How to complete this task: Write the data out again exactly and in full.

Records from a data source:

= = = = = = =

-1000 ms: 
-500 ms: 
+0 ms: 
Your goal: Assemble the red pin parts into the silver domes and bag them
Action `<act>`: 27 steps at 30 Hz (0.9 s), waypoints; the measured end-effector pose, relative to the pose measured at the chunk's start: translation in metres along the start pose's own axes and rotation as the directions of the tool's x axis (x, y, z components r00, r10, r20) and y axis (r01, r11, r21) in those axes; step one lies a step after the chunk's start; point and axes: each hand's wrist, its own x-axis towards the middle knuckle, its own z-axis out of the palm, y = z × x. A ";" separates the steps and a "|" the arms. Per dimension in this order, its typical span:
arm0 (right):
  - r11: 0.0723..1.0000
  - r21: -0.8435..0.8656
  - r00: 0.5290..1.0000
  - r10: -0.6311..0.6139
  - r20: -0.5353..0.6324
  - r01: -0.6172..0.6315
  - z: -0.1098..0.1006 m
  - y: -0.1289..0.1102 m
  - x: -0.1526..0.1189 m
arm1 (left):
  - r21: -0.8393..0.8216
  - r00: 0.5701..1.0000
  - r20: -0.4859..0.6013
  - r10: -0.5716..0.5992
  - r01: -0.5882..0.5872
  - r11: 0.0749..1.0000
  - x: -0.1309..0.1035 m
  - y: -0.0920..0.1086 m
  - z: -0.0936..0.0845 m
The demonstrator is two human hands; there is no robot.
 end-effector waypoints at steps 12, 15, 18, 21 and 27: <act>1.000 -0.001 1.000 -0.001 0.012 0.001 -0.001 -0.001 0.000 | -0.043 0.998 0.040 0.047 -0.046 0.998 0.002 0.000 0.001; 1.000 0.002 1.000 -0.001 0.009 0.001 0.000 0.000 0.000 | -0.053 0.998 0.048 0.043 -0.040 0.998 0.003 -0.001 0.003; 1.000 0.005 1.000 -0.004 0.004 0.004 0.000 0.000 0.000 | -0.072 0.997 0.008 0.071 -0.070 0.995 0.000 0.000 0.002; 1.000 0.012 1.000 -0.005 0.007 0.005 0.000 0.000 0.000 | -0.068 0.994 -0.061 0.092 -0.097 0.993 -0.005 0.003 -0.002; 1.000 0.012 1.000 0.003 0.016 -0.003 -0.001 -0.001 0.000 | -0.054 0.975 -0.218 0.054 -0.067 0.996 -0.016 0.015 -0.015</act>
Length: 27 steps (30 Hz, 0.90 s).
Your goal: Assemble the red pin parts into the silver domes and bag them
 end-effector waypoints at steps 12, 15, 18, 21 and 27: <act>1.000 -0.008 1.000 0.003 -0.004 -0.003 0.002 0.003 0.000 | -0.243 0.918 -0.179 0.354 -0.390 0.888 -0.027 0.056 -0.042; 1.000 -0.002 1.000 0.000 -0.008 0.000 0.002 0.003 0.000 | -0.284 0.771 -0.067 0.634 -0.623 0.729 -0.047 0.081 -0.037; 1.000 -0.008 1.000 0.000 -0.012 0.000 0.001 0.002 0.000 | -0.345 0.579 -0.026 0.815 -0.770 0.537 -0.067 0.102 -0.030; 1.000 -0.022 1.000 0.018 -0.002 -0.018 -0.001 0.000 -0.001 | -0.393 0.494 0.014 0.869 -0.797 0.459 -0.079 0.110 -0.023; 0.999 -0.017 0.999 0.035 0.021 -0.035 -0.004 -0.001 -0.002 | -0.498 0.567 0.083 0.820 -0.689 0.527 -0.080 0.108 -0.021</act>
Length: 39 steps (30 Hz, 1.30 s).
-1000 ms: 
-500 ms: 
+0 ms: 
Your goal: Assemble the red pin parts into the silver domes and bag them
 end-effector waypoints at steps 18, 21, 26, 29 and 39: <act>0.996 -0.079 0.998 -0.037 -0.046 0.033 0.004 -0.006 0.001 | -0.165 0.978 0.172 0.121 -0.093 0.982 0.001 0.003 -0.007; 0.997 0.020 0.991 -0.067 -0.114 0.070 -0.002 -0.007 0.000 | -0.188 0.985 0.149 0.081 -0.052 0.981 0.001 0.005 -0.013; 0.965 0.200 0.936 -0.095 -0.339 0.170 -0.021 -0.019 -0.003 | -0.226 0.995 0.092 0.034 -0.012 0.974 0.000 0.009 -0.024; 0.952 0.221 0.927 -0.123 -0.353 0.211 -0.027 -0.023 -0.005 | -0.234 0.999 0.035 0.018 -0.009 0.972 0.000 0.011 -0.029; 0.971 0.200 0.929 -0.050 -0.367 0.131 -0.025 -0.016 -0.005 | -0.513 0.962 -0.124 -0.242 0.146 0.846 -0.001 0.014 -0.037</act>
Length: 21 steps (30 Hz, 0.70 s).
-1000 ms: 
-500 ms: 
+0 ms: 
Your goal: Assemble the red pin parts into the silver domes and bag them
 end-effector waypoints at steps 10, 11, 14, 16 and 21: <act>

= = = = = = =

Written response:
-1000 ms: 
-500 ms: 
+0 ms: 
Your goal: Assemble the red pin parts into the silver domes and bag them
Action `<act>`: 27 steps at 30 Hz (0.9 s), waypoints; the measured end-effector pose, relative to the pose measured at the chunk's start: translation in metres along the start pose's own axes and rotation as the directions of the tool's x axis (x, y, z components r00, r10, r20) and y axis (r01, r11, r21) in those axes; step one lies a step after the chunk's start; point and axes: each hand's wrist, its own x-axis towards the middle knuckle, its own z-axis out of the palm, y = z × x. A ";" separates the steps and a "|" the arms. Per dimension in this order, its typical span:
arm0 (right):
  - r11: 0.0723..1.0000
  - r21: -0.8435..0.8656
  - r00: 0.5290..1.0000
  - r10: -0.6311..0.6139
  - r20: -0.5353..0.6324
  - r01: -0.6172..0.6315
  - z: -0.1098..0.1006 m
  - y: -0.1289..0.1102 m
  - x: -0.1526..0.1189 m
arm1 (left):
  - r21: -0.8393..0.8216
  - r00: 0.5701..1.0000
  - r20: -0.4859..0.6013
  - r10: -0.5716..0.5992
  - r01: -0.5882..0.5872
  - r11: 0.0749..1.0000
  - x: -0.1309..0.1035 m
  - y: -0.0920..0.1086 m
  - z: -0.0936..0.0845 m
The demonstrator is two human hands; there is no robot.
 end-effector waypoints at steps 12, 15, 18, 21 and 27: <act>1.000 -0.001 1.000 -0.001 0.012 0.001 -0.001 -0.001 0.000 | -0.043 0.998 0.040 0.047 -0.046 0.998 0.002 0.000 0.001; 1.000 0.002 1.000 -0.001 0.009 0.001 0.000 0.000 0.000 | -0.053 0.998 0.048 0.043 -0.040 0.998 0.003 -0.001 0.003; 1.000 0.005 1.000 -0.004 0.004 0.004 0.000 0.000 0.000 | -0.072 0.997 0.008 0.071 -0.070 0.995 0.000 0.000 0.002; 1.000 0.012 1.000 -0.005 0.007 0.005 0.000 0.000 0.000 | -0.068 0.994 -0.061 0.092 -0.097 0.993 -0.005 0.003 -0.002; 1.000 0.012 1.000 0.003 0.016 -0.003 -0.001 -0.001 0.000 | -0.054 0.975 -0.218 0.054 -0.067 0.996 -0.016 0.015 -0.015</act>
Length: 27 steps (30 Hz, 0.90 s).
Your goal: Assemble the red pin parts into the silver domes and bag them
 end-effector waypoints at steps 12, 15, 18, 21 and 27: <act>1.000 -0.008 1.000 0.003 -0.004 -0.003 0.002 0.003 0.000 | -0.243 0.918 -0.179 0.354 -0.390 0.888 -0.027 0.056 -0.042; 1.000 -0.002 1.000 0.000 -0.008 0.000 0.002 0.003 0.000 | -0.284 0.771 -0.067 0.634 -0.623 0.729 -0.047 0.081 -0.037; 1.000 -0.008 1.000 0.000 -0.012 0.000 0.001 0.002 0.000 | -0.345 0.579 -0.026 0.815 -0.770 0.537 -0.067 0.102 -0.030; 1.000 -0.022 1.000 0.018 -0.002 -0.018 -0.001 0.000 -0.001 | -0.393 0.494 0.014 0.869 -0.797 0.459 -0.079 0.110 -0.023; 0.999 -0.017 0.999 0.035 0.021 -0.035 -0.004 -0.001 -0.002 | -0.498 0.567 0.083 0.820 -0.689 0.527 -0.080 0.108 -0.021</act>
Length: 39 steps (30 Hz, 1.30 s).
-1000 ms: 
-500 ms: 
+0 ms: 
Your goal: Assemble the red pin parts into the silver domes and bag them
 end-effector waypoints at steps 18, 21, 26, 29 and 39: <act>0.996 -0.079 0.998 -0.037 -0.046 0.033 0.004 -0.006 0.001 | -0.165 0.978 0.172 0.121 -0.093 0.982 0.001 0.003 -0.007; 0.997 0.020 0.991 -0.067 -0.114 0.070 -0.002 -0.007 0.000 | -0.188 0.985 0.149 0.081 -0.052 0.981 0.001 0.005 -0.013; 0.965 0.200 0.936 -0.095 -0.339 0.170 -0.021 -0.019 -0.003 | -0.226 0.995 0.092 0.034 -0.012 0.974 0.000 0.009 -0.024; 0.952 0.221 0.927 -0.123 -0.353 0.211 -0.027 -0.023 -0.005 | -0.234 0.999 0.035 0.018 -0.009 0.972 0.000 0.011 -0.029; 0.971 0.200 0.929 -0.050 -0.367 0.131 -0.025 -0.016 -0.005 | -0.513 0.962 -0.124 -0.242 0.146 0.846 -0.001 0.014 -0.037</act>
Length: 21 steps (30 Hz, 0.70 s).
-1000 ms: 
-500 ms: 
+0 ms: 
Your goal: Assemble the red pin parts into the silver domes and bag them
 end-effector waypoints at steps 10, 11, 14, 16 and 21: <act>

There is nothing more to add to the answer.